Reduzir maioridade é imediatismo
Londrina Uma proposta em discussão no Congresso Nacional reacendeu o debate sobre a redução da maioridade penal de 18 para 16 anos. Para Clara Maria Roman Borges, doutora em Direito na área das Relações Sociais e professora na Universidade Federal do Paraná (UFPR), embora muitas pessoas defendam a redução da maioridade penal, a medida não é solução para frear a violência cometida e também a sofrida por adolescentes.

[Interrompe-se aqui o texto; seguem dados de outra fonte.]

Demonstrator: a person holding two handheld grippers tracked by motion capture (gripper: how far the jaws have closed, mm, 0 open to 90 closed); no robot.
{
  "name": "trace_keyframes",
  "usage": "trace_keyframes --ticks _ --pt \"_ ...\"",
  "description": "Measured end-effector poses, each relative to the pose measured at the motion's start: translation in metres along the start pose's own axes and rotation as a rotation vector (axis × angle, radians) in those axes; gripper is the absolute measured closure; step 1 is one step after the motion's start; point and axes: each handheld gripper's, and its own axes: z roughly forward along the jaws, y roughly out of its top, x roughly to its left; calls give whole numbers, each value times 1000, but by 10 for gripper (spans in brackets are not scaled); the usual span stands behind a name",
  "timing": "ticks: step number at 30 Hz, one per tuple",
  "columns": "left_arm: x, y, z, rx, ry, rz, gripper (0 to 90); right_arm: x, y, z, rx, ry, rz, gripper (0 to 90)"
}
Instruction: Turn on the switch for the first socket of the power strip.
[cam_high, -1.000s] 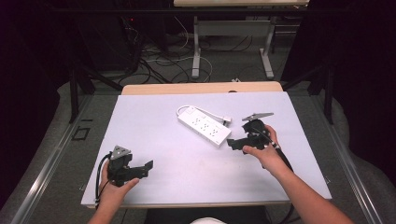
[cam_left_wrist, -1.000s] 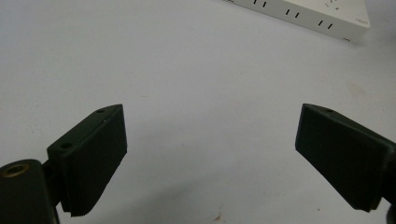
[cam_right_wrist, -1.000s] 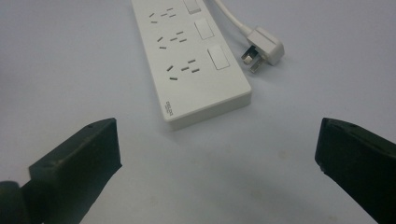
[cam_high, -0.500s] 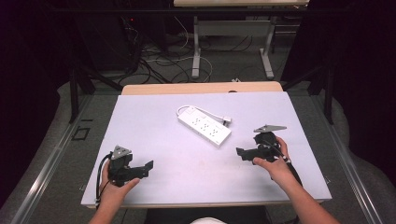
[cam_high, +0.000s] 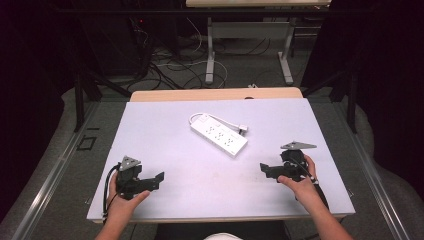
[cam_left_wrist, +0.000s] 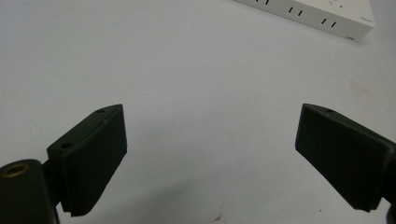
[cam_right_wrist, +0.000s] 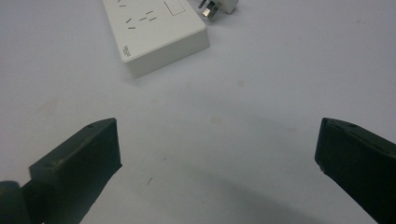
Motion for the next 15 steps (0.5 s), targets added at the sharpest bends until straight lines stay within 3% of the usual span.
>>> trace_keyframes --ticks 7,15 --pt "1 0 -1 -1 -1 -1 87 -5 -8 2 -3 -8 27 0" --pt "2 0 -2 9 0 1 87 -10 -13 2 -7 -31 16 0"
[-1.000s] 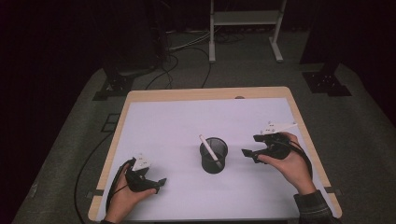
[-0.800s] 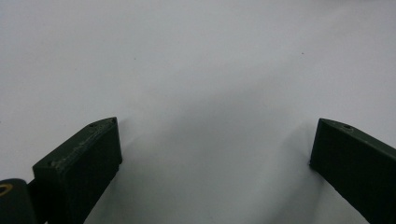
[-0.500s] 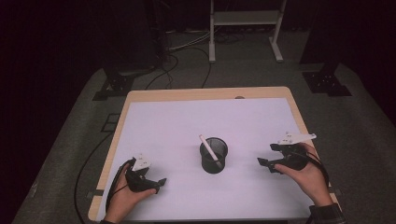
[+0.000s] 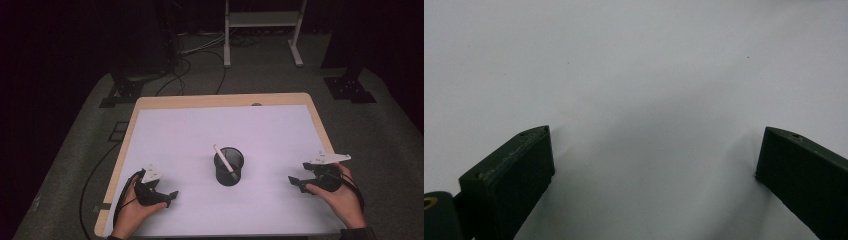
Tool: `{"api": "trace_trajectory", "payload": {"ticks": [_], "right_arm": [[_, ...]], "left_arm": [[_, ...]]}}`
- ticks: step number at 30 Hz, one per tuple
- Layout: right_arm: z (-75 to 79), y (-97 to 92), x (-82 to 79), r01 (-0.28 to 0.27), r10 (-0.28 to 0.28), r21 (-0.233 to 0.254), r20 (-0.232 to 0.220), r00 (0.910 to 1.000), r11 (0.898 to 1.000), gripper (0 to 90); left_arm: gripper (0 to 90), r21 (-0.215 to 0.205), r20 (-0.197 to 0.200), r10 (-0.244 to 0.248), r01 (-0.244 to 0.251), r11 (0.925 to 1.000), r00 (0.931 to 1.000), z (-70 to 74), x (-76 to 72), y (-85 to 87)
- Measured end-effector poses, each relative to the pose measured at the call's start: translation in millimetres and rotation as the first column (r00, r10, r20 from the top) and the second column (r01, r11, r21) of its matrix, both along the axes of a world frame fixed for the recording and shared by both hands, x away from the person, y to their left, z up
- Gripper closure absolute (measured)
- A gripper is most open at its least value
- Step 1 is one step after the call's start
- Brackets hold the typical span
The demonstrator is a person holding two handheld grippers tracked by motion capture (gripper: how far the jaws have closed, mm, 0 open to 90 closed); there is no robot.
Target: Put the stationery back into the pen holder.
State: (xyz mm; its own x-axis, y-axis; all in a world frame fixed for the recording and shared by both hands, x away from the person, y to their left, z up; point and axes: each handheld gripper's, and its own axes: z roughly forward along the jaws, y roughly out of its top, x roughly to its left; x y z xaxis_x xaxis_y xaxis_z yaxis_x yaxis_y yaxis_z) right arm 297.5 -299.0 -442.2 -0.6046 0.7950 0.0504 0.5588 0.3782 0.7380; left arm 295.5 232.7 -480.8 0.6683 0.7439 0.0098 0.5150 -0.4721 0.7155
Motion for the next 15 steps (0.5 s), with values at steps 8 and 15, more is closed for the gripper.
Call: {"api": "trace_trajectory", "payload": {"ticks": [8, 15], "right_arm": [[-22.2, -12.9, -9.9, 0.032, -0.033, -0.032, -0.022, 0.9992, 0.999, 19.5], [-34.1, -15.3, -14.2, 0.033, -0.035, -0.064, -0.032, 0.9989, 0.997, 17.9]], "left_arm": [[1.1, 0.001, 0.000, 0.000, 0.000, 1.0000, 1.0000, 0.0, 0.0, 0.0], [1.1, 0.000, 0.000, 0.000, 0.000, 1.0000, 1.0000, 0.0, -0.1, 0.0]]}}
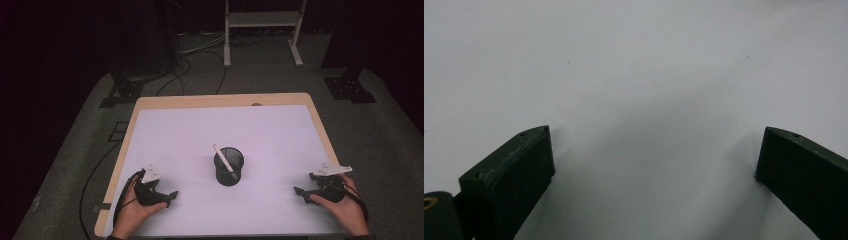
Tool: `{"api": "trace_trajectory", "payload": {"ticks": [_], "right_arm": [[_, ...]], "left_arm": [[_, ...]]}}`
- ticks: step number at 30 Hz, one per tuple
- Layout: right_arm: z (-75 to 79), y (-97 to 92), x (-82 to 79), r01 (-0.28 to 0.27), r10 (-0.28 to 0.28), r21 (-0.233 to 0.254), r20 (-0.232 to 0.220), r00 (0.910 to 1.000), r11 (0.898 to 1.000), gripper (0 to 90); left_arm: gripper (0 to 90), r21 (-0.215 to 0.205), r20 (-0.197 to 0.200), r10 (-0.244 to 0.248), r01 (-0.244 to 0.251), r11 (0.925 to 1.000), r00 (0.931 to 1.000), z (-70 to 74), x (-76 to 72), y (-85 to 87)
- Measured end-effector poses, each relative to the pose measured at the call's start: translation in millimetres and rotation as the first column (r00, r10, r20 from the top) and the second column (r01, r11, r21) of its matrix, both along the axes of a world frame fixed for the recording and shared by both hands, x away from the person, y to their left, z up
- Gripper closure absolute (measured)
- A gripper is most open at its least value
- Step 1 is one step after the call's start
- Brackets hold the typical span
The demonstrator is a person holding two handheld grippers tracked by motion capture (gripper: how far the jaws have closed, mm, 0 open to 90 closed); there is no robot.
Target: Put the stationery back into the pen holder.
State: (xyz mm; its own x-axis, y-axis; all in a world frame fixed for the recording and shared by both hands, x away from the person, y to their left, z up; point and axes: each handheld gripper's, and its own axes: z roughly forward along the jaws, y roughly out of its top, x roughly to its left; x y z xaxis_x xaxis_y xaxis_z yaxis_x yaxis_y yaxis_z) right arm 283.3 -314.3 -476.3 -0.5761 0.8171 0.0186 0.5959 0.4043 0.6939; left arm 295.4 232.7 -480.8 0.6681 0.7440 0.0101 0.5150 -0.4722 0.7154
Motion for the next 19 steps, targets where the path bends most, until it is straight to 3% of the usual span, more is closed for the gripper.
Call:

"Esses adolescentes estão em situação de perigo, pois vivem na precariedade. O que explica o ingresso na criminalidade é este contato, a proximidade. Ele transita por ali todos os dias e aquela é a realidade que ele conhece", analisa. Questionada sobre possíveis alternativas para a redução da maioridade, ela é enfática: "Somente a Educação". "Não tem segredo, o problema é que isso demanda tempo, investimento. É um processo de recuperação que não dá resultados de um dia para o outro".
Clara acredita que a redução da maioridade tem grande aceitação popular por ser uma saída mais simples e rápida. "É o imediatismo típico, principalmente, da classe média. Em vez de pensarmos em dar condições mínimas de dignidade, vamos trancá-los, é mais fácil. O problema é que, quando eles saírem das cadeias, retornam à sociedade muito pior do que entraram. Não há espaço para ressocialização de um adolescente no modelo atual do sistema carcerário brasileiro".
Para o delegado de Foz do Iguaçu, Alexandre Macorin de Lima, a redução da maioridade penal é uma solução simplista. "É preciso haver um endurecimento nas leis, pois claramente os adolescentes se aproveitam dos benefícios, o que é comprovado pelo alto índice de reincidência, mas somente a redução da maioridade não se justifica", defende. "O ideal seria que eles [adolescentes] ficassem em um lugar de recuperação efetiva, diferente do que ocorre hoje", compara. (C.F.)